• [Exercise]: If a line includes the word "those", it belongs in the count; state the total for the data below and add nothing.

• [Data block]:
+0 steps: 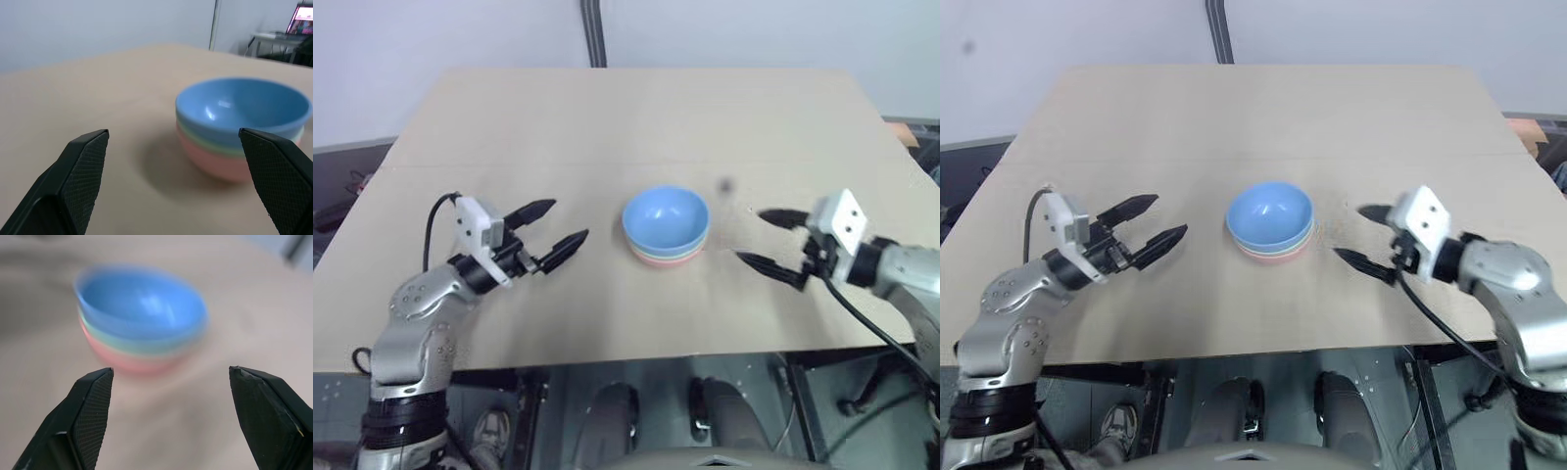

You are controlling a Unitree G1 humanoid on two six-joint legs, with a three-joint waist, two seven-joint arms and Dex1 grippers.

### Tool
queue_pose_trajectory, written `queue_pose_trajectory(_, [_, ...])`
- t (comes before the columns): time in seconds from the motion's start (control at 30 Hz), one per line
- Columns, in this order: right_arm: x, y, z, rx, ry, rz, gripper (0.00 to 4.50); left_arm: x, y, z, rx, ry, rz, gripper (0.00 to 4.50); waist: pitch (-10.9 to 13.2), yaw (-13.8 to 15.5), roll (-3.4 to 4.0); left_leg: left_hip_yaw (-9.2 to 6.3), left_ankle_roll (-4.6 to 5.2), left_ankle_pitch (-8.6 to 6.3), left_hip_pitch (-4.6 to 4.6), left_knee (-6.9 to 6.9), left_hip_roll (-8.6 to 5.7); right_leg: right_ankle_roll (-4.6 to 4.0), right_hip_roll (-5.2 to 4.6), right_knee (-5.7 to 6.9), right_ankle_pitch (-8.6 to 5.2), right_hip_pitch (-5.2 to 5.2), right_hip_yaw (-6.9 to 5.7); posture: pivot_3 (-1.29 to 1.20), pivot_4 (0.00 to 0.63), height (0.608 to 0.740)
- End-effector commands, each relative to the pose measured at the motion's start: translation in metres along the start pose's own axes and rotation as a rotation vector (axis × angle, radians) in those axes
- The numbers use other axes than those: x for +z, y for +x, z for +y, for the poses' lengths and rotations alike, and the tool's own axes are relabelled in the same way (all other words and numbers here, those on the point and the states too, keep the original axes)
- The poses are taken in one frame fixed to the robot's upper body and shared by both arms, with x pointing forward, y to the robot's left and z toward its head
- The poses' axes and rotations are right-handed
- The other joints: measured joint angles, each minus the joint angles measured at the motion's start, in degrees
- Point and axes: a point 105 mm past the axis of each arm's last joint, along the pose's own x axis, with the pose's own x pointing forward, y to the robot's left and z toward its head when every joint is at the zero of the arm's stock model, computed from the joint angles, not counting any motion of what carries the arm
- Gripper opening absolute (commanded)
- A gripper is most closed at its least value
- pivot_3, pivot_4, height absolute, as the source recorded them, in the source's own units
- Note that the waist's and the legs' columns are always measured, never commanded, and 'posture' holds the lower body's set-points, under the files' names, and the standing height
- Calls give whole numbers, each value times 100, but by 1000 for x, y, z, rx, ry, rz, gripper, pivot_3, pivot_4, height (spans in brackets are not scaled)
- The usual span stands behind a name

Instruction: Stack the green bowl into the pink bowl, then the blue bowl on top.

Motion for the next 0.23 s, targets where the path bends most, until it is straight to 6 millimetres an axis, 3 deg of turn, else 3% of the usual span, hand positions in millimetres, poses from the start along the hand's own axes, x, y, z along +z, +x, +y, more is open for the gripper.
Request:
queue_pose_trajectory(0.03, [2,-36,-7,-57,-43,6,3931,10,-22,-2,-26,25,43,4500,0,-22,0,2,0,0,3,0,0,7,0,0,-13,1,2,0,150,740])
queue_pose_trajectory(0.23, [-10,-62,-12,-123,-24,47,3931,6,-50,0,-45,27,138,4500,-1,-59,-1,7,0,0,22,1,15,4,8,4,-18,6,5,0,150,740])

• [Written answer]: 2